毎日、何十人もの子どもたち(中には8~9歳も)が、国境を警備する当局に捕まらないようトラックの下に隠れながら、商品の入った袋を手に持ち、命がけで国境を越えています。子どもたちは、タバコや手作りの商品、果物などを運びアフガニスタンで売ることで、家計を助けているのです。
子どもたちが運ぶ商品は、「ガンディー」と呼ばれる袋に入っています。ガンディーは、ビニールや防水シートの切れ端を用い、肩ひもとしてロープを結び付けてリュックに仕立てたものです。大きさは子どもたちの背と同じくらいあり、重くて運びにくいものがほとんどです。
児童労働で奪われた幼い命
サルマン(11歳)は、叔父の携帯電話の画面に写る弟の写真を見ながら、つらい過去を思い出します。
「これはハイダル」とサルマンが話し始めました。「ハイダルが9歳だったある日、トラックの下でガンディーを持ちながら、元気に“バイバイ”って手を振ったんだ」。その5分後、ハイダルはつかまっていたトラックから落ち、タイヤにひかれてしまいました。
「もう二度と国境を越えたくない。弟のようになりたくない」。
サルマンは、それ以上弟の話を続けることができず、テントに戻って泣き出しました。
ハイダルのような何千人もの子どもたちが、家計を助けるために命の危険を冒して働いています。国境を越えて商品を運ぶ仕事から得られる収入は、1袋あたり2ドルから4ドルです。
「2022年3月に行った調査によると、2,500人以上の子どもたちがトールハム国境において、このような危険な児童労働に従事しています」と、ユニセフの子どもの保護担当官 アジズ・ノールは話します。
国境に子どもにやさしい空間を設置
ユニセフはトールハム国境に、子どもたちが安全に学習し遊ぶことができる、子どもにやさしい空間を設置しました。ここではパシュトー語の授業を行ったり、歌を歌ったり、クリケットや縄跳びなどのスポーツをしたりして、子どもたちが危険な労働に従事することを防いでいます。ユニセフはまた、子どもたちを心理社会的支援などの必要のサポートにつなげるために、ソーシャルワーカーへの支援も行っています。
サルマンは、弟を亡くした苦しみを今も抱えながら、国境を越えて荷物を運ぶ危険な労働をやめ、子どもにやさしい空間でクリケットで遊ぶ毎日を送っています。
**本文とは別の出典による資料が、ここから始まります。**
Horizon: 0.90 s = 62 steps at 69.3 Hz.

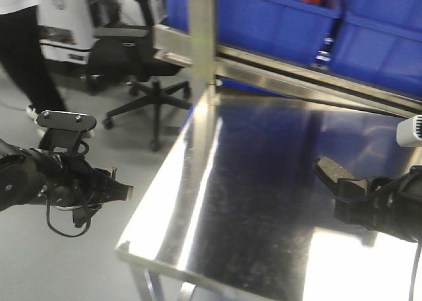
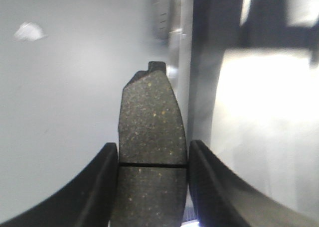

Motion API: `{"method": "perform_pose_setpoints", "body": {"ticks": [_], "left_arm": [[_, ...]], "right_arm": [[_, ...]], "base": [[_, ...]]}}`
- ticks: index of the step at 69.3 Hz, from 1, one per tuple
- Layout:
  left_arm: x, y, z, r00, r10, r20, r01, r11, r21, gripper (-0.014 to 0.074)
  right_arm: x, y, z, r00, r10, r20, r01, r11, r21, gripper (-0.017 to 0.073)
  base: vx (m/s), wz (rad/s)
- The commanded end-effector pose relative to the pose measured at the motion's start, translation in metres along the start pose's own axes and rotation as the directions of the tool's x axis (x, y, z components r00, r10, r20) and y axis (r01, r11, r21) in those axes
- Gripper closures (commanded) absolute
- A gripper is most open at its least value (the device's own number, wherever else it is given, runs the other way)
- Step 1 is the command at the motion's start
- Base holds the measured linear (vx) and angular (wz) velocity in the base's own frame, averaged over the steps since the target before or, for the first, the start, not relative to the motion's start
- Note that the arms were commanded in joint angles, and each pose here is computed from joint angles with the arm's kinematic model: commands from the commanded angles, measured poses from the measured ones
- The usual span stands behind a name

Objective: Move and align brake pads A on conveyor
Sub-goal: 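Turn the base away from the table holding both pads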

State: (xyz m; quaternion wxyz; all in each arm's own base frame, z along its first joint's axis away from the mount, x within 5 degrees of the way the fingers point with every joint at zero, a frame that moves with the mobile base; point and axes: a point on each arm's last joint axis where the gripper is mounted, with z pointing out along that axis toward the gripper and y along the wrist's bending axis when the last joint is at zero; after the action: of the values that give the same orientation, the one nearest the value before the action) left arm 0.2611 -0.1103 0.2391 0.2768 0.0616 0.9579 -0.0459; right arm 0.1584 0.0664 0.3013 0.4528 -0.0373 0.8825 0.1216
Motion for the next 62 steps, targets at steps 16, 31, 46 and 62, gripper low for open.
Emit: {"method": "perform_pose_setpoints", "body": {"ticks": [16,31,46,62], "left_arm": [[-0.0128,-0.0040,-0.0163,0.994,0.001,0.107,-0.005,0.999,0.039,0.0574],[-0.0128,-0.0040,-0.0163,0.994,0.001,0.107,-0.005,0.999,0.039,0.0574],[-0.0128,-0.0040,-0.0163,0.994,0.001,0.107,-0.005,0.999,0.039,0.0574],[-0.0128,-0.0040,-0.0163,0.994,0.001,0.107,-0.005,0.999,0.039,0.0574]], "right_arm": [[-0.0152,0.0046,-0.0073,0.994,-0.013,0.112,0.018,0.999,-0.045,0.0492],[-0.0152,0.0046,-0.0073,0.994,-0.013,0.112,0.018,0.999,-0.045,0.0492],[-0.0151,0.0046,-0.0073,0.994,-0.013,0.111,0.018,0.999,-0.044,0.0492],[-0.0152,0.0046,-0.0073,0.994,-0.013,0.112,0.018,0.999,-0.045,0.0492]], "base": [[-0.12,0.60],[-0.09,0.52],[-0.05,0.53],[0.00,0.62]]}}
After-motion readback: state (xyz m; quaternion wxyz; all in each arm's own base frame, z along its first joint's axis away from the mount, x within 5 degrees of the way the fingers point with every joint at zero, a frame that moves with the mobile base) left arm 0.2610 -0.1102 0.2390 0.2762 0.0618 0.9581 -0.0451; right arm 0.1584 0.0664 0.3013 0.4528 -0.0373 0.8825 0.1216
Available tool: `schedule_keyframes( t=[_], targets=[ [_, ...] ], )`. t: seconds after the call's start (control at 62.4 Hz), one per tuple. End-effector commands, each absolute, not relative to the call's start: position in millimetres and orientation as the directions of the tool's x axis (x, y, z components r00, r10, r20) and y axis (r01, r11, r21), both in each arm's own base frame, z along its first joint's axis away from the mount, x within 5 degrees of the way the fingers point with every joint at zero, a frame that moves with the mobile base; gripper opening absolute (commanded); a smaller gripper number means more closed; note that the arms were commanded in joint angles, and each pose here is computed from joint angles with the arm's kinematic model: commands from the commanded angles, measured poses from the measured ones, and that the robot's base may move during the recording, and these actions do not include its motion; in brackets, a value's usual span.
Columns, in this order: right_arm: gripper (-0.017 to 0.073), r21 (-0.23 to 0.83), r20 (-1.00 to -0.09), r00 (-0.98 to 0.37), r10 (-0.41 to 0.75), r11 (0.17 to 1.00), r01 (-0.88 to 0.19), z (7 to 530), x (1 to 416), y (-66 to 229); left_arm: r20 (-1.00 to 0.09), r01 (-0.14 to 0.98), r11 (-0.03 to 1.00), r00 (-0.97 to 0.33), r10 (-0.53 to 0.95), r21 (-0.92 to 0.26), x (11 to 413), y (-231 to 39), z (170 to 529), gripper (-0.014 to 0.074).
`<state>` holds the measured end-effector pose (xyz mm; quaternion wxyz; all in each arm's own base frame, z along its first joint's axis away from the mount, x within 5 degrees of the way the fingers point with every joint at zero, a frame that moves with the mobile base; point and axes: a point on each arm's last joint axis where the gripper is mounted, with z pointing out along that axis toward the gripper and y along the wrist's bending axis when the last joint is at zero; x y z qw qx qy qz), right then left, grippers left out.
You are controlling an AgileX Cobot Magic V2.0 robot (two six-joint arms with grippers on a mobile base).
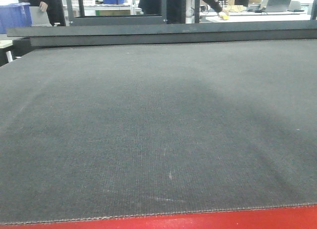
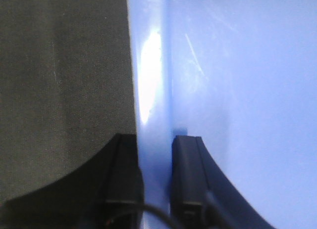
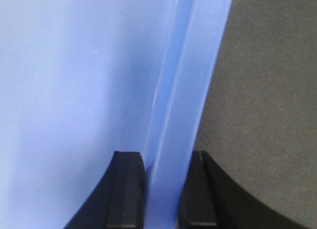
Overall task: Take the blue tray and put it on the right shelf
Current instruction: 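Lift the blue tray off the table with both grippers, then hold the tray in both grippers while the base backs away and turns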
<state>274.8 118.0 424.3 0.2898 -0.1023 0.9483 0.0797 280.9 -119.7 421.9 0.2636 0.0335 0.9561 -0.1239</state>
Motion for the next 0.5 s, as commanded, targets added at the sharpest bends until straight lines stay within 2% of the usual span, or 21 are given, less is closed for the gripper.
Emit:
schedule_keyframes(
  t=[0.0, 0.481],
  targets=[
    [0.0057, 0.082, -0.657, -0.738, -0.157, 0.957, -0.277, 446.3, 264.8, 114.7, -0.499, 0.146, 0.967, -0.866, 0.022, -0.211, 264.1, -114.7, 435.1, -0.0048],
    [0.0057, 0.082, -0.657, -0.738, -0.157, 0.957, -0.277, 446.3, 264.8, 114.7, -0.498, 0.146, 0.966, -0.867, 0.022, -0.212, 264.0, -114.9, 435.1, -0.0048]
  ],
)
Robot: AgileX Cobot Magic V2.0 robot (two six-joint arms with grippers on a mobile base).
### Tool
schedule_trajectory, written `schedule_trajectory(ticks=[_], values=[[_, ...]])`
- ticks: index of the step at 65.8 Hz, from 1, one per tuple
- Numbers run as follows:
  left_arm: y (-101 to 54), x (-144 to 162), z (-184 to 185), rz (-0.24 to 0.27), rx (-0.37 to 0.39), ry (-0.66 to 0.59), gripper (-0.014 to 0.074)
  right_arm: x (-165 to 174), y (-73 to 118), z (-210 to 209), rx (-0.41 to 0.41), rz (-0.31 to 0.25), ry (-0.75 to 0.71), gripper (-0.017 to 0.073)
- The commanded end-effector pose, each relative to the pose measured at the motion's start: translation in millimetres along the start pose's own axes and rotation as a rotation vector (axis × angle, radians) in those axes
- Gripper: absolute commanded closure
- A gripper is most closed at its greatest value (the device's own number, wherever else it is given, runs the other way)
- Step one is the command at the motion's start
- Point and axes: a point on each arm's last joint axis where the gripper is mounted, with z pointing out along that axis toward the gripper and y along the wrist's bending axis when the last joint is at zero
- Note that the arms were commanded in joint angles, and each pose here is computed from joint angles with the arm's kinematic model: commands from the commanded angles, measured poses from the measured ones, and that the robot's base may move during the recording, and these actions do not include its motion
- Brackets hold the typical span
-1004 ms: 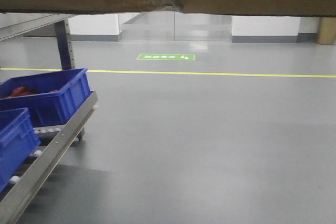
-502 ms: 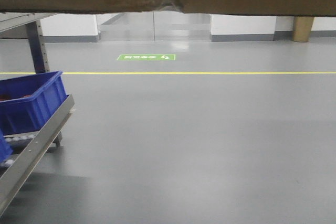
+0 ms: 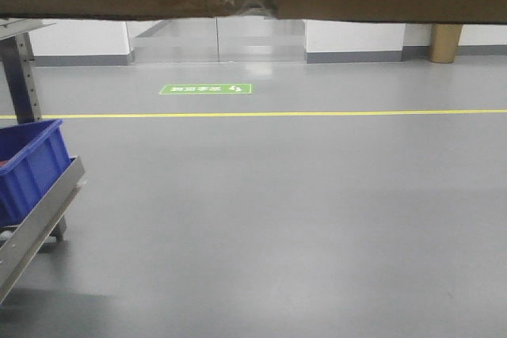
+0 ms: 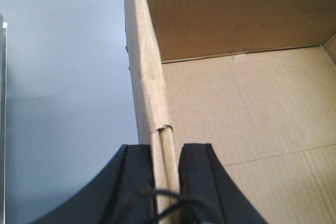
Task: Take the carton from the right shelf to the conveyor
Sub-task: 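Hold the carton with both grippers while driving toward the conveyor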
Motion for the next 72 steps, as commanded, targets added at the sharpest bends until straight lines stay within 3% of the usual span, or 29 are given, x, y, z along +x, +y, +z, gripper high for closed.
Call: schedule_trajectory(ticks=[1, 72], values=[[-4.1, -1.8, -5.7, 0.003, 0.044, -0.039, 0.0613, -4.8, 3.4, -7.7, -0.042, -0.003, -0.066, 0.0625], [-3.7, -2.0, -5.7, 0.005, 0.040, -0.040, 0.0613, -8.3, 4.0, -8.1, -0.048, -0.002, -0.104, 0.0625]])
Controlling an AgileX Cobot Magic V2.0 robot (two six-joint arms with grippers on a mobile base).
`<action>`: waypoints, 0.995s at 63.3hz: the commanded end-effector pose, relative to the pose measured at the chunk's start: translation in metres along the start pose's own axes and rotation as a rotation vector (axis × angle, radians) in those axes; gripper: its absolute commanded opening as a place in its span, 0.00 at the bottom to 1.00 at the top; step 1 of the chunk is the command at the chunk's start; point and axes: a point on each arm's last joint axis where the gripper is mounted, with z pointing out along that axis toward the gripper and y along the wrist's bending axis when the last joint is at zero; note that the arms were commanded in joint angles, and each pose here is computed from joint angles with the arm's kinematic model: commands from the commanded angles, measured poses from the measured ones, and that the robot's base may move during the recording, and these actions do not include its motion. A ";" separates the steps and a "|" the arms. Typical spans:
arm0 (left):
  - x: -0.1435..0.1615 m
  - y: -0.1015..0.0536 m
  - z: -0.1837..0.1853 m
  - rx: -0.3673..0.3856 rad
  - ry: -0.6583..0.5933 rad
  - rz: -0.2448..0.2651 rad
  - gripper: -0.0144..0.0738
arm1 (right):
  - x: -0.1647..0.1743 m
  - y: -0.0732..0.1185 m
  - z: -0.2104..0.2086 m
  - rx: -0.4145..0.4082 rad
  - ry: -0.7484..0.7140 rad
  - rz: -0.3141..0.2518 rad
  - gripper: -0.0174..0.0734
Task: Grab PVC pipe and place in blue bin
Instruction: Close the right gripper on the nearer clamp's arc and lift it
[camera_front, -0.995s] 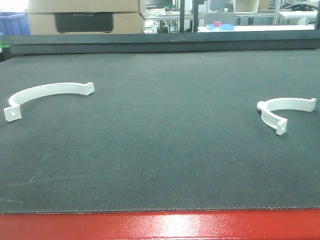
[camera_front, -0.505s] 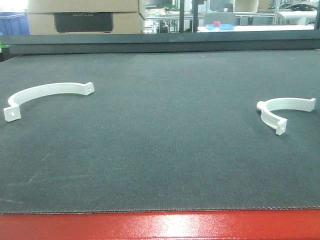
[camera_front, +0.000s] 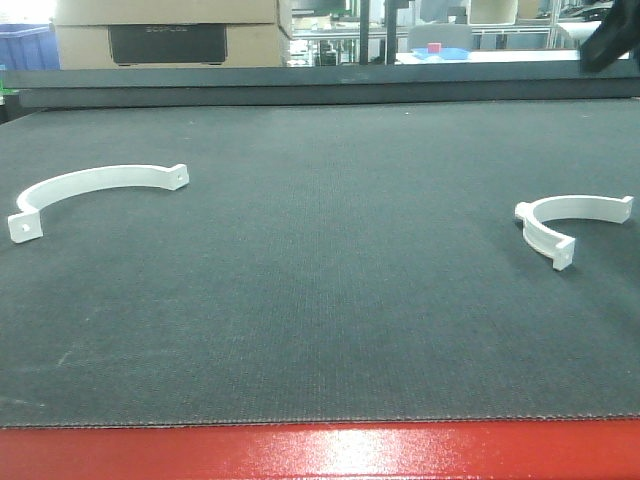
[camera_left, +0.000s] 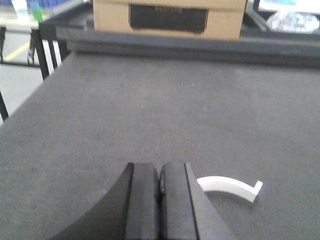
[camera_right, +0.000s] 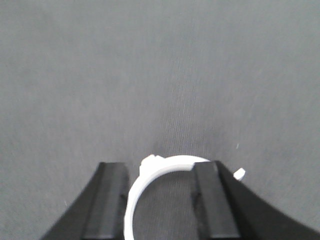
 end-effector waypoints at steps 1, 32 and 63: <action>-0.006 -0.001 0.008 0.005 0.032 0.000 0.14 | 0.002 0.000 0.009 -0.002 0.032 -0.005 0.44; -0.006 -0.002 0.068 0.005 0.181 -0.049 0.41 | 0.023 -0.001 0.041 -0.007 0.195 0.002 0.44; 0.011 -0.002 0.088 0.002 0.248 -0.063 0.41 | 0.024 0.019 0.064 -0.056 0.243 -0.043 0.44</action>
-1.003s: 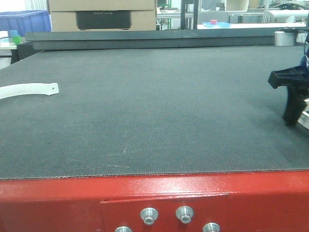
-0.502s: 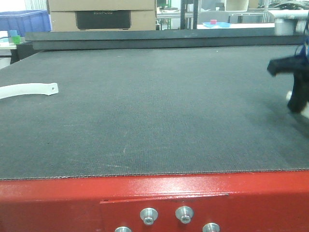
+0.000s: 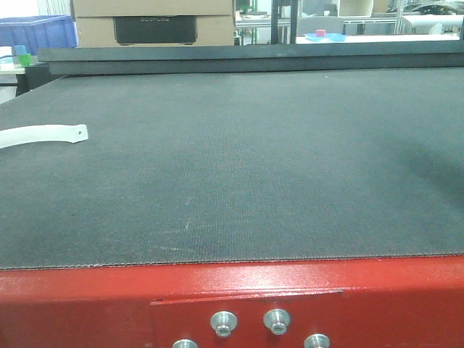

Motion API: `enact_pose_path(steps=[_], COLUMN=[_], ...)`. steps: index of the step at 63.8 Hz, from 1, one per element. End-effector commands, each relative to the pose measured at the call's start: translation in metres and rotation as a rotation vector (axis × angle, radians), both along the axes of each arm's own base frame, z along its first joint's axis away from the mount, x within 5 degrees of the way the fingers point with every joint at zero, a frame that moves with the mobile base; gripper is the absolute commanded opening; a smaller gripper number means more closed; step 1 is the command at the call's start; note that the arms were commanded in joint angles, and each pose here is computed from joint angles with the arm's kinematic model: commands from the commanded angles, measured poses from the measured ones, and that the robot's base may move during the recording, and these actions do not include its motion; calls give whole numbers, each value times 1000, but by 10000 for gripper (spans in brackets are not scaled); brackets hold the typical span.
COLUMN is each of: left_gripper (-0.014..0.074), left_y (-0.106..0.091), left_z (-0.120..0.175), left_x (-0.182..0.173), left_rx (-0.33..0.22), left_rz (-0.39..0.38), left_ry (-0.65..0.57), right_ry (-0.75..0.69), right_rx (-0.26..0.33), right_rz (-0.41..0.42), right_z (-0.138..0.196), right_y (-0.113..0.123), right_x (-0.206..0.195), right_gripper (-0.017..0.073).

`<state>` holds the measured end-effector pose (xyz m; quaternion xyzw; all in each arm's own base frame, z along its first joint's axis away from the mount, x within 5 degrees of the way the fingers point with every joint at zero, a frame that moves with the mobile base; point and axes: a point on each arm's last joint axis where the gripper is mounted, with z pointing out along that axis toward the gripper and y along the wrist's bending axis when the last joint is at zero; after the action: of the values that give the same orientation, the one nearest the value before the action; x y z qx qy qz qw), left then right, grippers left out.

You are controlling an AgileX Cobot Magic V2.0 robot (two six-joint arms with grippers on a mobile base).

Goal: Grab PVC pipe and place in blue bin
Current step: 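Lower the left gripper over the other white pipe arc, then close the left gripper on the edge of its white pipe arc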

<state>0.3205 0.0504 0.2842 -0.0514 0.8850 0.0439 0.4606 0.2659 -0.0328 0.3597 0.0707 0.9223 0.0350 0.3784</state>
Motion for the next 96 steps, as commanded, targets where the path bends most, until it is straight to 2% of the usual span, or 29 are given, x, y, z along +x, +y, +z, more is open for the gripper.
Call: enact_pose_path(steps=[1,16,31,45,64,77,83,90,96], left_gripper=[266,266,266,266,266,266,266,266,266], left_y=[2,5,8,10,10,11,11,13,13], left_z=[0,-16,-26,-32,-53,-55,-54,-53,-53], left_x=[11,34,51,62,67,68,69,71,70], left_rx=[-10,-22,-34,-39,-52,-52,-45,-2,7], left_rz=[4,1,0,0,-1,0,-2,-14,-17], left_ry=[8,121,193,224,306,307,291,277,278], right_ry=[-83,-180,-195,-119,-119,-119,-119,-119,-119], right_rx=[2,1,1,11,5,5,5,5,5], right_rz=[4,18,32,47,52,52,52,52,52], right_z=[23,53,63,58,58,58,58,58,58], right_y=[5,14,19,21,21,21,21,21,21], right_x=[-19,-63,-88,-92,-92,-92,-92,-92,-92], right_gripper=[-168,-168,-168,-168,-168,-168,-168,-168,-168])
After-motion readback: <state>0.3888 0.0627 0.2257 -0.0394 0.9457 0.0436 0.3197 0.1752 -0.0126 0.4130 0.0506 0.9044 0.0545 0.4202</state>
「クリケットが大好きなんだ」とバットを振りながら話すサルマン。「ここで友達と対戦するんだよ」。
危険を伴う労働をやめて、学校へ
「他に方法がなかったんです。食べるものがなかったから」と、以前は、国境を越えてガンディーを運ぶ仕事をしていたサディアがいいます。
けれども、父親がユニセフの子どもにやさしい空間の管理人として働くことになり、サディアも危険な労働をやめることができました。「この仕事を手に入れたとき、サディアを危険な旅に出すことをやめました」と父親は話します。
子どもに密輸をさせるという児童労働の危険性と、子どもにやさしい空間の役割を知った父親は、今では村で暮らす他の親たちに、サディアの成長や、自分の収入で食べ物や文房具を買えるようになったことを伝え、子どもたちを危険な労働に従事させないよう後押ししています。
ユニセフはトールハム国境に加え、アフガニスタン各地の国境地域に子どもにやさしい空間を設置し、その運営を支援しています。この場所で何千人もの子どもたちが、家族と再会し、カウンセラーやソーシャルワーカーの心理社会的サポートを受け、学校に再入学したり、職業訓練を受けることができています。